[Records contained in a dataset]
######
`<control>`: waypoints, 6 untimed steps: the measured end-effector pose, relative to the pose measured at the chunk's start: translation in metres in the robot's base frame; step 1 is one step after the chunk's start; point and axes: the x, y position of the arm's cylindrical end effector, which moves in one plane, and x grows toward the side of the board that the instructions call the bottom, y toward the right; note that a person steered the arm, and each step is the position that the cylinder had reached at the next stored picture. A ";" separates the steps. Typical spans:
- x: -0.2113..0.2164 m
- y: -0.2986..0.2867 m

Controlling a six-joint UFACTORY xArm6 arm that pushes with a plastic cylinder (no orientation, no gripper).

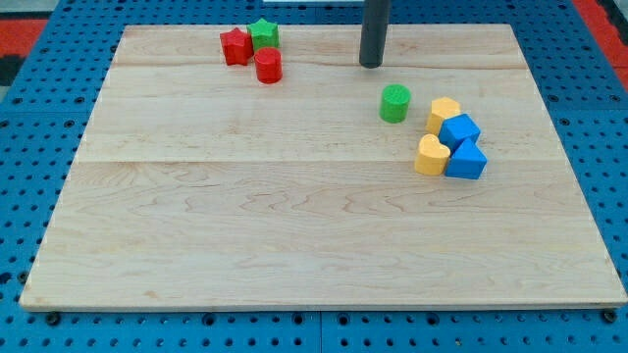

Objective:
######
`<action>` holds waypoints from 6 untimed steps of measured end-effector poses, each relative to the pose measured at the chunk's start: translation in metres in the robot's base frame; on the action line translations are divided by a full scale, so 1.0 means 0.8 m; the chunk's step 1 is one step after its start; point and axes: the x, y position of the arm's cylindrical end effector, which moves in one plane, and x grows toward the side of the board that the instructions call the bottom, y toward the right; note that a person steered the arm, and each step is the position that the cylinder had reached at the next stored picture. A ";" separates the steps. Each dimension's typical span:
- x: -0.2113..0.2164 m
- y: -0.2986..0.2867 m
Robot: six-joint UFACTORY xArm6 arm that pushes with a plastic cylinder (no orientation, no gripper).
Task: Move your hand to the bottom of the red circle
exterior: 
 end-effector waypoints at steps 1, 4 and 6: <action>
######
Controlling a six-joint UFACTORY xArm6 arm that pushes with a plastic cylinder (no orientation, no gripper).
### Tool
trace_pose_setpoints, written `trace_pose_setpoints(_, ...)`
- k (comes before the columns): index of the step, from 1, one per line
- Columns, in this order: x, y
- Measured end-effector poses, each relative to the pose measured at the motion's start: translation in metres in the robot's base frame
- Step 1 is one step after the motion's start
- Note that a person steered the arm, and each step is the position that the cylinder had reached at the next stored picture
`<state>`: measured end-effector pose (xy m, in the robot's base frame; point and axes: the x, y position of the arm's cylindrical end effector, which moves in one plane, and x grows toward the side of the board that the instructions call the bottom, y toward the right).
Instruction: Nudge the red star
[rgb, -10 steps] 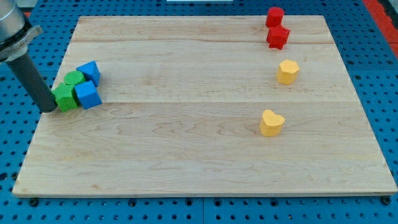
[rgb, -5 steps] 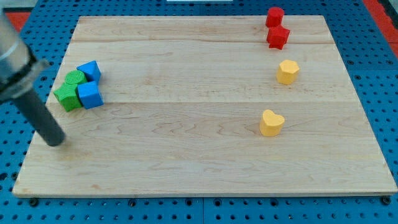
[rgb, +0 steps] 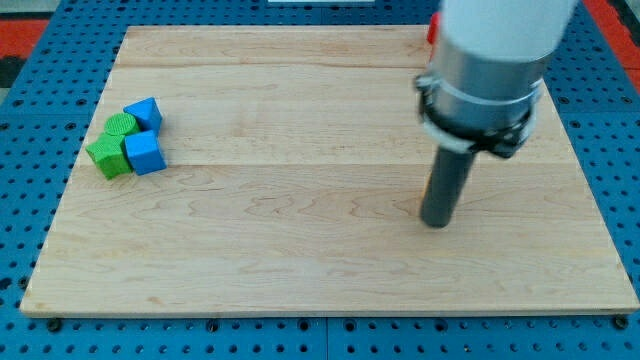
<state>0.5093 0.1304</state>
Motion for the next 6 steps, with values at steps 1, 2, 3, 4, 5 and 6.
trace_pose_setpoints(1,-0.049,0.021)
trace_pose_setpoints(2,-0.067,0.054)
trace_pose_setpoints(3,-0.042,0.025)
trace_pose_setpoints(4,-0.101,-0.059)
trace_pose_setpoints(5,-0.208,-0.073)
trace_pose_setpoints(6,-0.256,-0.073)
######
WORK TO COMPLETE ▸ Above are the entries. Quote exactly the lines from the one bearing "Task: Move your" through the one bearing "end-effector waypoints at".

FINAL ANSWER ▸
Task: Move your hand to the bottom of the red circle
exterior: 
 end-effector waypoints at steps 1, 4 and 6: <action>

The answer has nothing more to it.